* **PROVIDED MATERIAL**
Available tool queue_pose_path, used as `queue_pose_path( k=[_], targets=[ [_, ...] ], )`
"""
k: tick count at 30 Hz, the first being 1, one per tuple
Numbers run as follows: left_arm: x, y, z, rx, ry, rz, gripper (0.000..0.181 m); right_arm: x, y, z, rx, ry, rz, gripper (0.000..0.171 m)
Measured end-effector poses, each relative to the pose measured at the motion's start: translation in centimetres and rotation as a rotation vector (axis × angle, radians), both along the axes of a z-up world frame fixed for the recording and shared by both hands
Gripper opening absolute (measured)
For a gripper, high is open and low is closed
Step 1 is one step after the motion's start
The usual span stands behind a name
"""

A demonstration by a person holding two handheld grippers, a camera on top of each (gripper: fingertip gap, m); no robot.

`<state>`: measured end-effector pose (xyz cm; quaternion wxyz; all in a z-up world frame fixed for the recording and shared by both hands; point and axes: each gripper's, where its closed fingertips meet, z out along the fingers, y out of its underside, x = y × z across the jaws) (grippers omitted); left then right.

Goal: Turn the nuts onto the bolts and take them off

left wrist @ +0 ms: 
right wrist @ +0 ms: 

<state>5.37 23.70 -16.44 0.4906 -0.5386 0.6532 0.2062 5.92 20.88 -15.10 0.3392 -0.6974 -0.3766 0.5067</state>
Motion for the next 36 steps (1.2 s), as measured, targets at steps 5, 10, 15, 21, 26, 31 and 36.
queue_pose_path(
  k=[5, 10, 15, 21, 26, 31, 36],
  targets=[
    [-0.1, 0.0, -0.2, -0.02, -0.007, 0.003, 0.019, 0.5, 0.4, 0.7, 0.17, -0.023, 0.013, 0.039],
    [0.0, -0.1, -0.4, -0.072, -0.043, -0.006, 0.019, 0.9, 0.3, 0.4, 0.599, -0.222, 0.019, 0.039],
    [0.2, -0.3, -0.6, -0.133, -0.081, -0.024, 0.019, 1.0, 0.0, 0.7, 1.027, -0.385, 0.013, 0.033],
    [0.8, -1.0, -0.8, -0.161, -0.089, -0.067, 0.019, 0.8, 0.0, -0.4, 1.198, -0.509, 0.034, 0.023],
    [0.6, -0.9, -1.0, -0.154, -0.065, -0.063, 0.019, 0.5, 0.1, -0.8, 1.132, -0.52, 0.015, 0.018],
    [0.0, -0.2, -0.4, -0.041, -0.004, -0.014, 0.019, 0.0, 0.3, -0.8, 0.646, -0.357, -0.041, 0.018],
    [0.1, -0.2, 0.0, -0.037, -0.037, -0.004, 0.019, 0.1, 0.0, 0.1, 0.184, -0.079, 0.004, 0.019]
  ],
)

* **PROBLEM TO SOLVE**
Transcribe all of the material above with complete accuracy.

* **EXPECTED OUTPUT**
Available tool queue_pose_path, used as `queue_pose_path( k=[_], targets=[ [_, ...] ], )`
"""
k: tick count at 30 Hz, the first being 1, one per tuple
Numbers run as follows: left_arm: x, y, z, rx, ry, rz, gripper (0.000..0.181 m); right_arm: x, y, z, rx, ry, rz, gripper (0.000..0.171 m)
Measured end-effector poses, each relative to the pose measured at the motion's start: translation in centimetres and rotation as a rotation vector (axis × angle, radians), both along the axes of a z-up world frame fixed for the recording and shared by both hands
Gripper opening absolute (measured)
For a gripper, high is open and low is closed
Step 1 is one step after the motion's start
The usual span stands behind a name
"""

A demonstration by a person holding two handheld grippers, a camera on top of each (gripper: fingertip gap, m); no robot.

`<state>`: measured end-effector pose (xyz cm; quaternion wxyz; all in a z-up world frame fixed for the recording and shared by both hands; point and axes: each gripper's, where its closed fingertips meet, z out along the fingers, y out of its underside, x = y × z across the jaws) (grippers omitted); left then right.

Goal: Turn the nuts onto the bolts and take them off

left wrist @ +0 ms: 
right wrist @ +0 ms: 

<state>5.37 23.70 -16.44 0.4906 -0.5386 0.6532 0.2062 5.92 20.88 -15.10 0.3392 -0.6974 -0.3766 0.5067</state>
Motion for the next 36 steps (1.2 s), as measured, targets at steps 5, 10, 15, 21, 26, 31 and 36.
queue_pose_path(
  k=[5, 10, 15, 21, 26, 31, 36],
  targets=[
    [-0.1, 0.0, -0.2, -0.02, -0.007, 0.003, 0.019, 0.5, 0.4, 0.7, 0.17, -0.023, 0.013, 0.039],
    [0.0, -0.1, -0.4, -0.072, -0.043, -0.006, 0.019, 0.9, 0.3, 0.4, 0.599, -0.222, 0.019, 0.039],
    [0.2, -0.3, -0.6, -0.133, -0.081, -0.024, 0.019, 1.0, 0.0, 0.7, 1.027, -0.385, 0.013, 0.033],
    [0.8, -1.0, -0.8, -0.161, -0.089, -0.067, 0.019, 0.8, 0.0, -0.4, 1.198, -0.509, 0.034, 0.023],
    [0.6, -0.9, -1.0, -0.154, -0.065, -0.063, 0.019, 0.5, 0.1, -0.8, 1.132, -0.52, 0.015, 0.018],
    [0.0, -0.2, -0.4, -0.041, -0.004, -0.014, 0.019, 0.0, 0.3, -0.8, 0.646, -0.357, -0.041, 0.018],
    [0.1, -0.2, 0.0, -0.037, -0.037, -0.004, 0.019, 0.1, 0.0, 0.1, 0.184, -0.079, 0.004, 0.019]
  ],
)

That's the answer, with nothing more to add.